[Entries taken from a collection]
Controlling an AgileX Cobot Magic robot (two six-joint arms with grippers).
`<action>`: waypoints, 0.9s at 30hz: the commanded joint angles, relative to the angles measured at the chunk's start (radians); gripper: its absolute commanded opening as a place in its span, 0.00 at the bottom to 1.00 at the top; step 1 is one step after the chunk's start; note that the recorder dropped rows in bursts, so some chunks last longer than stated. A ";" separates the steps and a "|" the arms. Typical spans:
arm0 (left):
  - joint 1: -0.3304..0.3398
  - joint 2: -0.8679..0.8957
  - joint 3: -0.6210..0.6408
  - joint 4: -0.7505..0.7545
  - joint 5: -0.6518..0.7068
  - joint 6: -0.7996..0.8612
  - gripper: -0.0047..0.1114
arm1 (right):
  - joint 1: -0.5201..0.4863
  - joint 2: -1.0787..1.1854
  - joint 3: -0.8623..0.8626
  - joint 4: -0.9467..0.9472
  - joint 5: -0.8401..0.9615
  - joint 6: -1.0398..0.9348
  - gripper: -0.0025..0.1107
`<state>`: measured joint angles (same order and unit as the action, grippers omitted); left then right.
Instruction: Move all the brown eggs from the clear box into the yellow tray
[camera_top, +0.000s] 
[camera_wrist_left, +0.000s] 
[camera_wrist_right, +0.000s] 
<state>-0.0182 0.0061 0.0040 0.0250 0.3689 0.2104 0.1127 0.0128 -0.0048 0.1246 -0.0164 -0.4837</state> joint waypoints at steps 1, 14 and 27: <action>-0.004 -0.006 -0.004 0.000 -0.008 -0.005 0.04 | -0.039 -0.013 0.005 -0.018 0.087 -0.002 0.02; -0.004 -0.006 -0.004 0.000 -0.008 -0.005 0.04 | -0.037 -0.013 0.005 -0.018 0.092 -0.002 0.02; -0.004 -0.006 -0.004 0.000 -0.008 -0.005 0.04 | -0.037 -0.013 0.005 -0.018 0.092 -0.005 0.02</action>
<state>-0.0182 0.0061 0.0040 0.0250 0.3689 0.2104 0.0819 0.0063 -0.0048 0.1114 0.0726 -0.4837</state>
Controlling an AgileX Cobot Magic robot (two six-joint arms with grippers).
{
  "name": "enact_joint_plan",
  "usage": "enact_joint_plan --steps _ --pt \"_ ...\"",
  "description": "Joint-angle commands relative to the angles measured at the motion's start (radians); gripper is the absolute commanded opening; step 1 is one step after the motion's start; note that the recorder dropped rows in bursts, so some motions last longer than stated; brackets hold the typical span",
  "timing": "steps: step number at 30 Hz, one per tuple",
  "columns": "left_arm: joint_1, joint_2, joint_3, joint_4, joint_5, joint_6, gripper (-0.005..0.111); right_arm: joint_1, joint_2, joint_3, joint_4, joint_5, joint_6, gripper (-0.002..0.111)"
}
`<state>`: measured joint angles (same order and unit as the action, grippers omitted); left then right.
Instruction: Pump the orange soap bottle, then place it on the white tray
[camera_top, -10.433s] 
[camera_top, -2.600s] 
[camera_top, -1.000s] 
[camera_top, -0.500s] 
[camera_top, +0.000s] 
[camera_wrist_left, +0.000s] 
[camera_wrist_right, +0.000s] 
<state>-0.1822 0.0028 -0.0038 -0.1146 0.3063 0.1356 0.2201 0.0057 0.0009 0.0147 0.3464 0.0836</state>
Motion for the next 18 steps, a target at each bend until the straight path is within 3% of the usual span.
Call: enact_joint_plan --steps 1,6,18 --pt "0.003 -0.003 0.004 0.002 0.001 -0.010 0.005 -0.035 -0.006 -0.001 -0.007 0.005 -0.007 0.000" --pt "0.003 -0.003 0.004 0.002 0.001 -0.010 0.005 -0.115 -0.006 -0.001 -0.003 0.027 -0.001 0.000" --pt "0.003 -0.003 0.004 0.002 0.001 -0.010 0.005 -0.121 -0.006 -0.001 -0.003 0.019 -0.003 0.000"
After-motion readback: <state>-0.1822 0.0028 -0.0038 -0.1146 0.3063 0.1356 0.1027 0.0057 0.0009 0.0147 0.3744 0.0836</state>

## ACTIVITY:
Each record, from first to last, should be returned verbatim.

## OUTPUT:
Controlling an AgileX Cobot Magic robot (two six-joint arms with grippers).
`<action>`: waypoints, 0.9s at 30hz: the commanded joint angles, relative to the angles measured at the chunk's start (radians); gripper: its absolute commanded opening as a place in its span, 0.00 at the bottom to 1.00 at the top; step 1 is one step after the chunk's start; note that the recorder dropped rows in bursts, so some chunks last longer than stated. A ";" separates the steps and a "|" the arms. Typical spans:
arm0 (left):
  - joint 1: -0.3304..0.3398
  - joint 2: -0.8679..0.8957
  - joint 3: -0.6210..0.6408
  - joint 4: -0.7505..0.7545
  - joint 5: -0.6518..0.7068
  - joint 6: -0.7996..0.8612
  - gripper: -0.0047..0.1114
arm1 (right):
  - joint 1: -0.5201..0.4863
  - joint 2: -1.0787..1.1854
  - joint 3: -0.8623..0.8626
  - joint 4: -0.9467..0.9472
  - joint 5: -0.8401..0.9615
  - joint 6: -1.0398..0.9348
  - gripper: -0.0025..0.1107
`<state>`: measured joint angles (same order and unit as the action, grippers omitted); left then right.
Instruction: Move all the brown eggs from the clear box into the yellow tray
[camera_top, +0.000s] 
[camera_wrist_left, +0.000s] 
[camera_wrist_right, +0.000s] 
<state>-0.0182 0.0061 0.0040 0.0250 0.3689 0.2104 0.1127 0.0128 -0.0048 0.1246 -0.0164 -0.4837</state> joint waypoints at steps 1, 14 and 27: <action>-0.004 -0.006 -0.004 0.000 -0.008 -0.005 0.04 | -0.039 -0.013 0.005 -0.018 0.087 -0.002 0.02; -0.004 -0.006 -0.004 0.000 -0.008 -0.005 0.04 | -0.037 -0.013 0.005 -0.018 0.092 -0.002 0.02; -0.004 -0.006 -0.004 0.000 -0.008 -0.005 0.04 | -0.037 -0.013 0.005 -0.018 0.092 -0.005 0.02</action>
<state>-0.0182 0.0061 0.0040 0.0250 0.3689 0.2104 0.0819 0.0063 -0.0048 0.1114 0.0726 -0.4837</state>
Controlling an AgileX Cobot Magic robot (two six-joint arms with grippers).
{
  "name": "enact_joint_plan",
  "usage": "enact_joint_plan --steps _ --pt \"_ ...\"",
  "description": "Joint-angle commands relative to the angles measured at the motion's start (radians); gripper is the absolute commanded opening; step 1 is one step after the motion's start; note that the recorder dropped rows in bursts, so some motions last longer than stated; brackets hold the typical span",
  "timing": "steps: step number at 30 Hz, one per tuple",
  "columns": "left_arm: joint_1, joint_2, joint_3, joint_4, joint_5, joint_6, gripper (-0.005..0.111); right_arm: joint_1, joint_2, joint_3, joint_4, joint_5, joint_6, gripper (-0.002..0.111)"
}
`<state>`: measured joint angles (same order and unit as the action, grippers omitted); left then right.
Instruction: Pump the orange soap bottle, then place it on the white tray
[camera_top, -10.433s] 
[camera_top, -2.600s] 
[camera_top, -1.000s] 
[camera_top, -0.500s] 
[camera_top, +0.000s] 
[camera_wrist_left, +0.000s] 
[camera_wrist_right, +0.000s] 
<state>-0.1822 0.0028 -0.0038 -0.1146 0.3063 0.1356 0.2201 0.0057 0.0009 0.0147 0.3464 0.0836</state>
Motion for the next 18 steps, a target at each bend until the straight path is within 3% of the usual span.
Call: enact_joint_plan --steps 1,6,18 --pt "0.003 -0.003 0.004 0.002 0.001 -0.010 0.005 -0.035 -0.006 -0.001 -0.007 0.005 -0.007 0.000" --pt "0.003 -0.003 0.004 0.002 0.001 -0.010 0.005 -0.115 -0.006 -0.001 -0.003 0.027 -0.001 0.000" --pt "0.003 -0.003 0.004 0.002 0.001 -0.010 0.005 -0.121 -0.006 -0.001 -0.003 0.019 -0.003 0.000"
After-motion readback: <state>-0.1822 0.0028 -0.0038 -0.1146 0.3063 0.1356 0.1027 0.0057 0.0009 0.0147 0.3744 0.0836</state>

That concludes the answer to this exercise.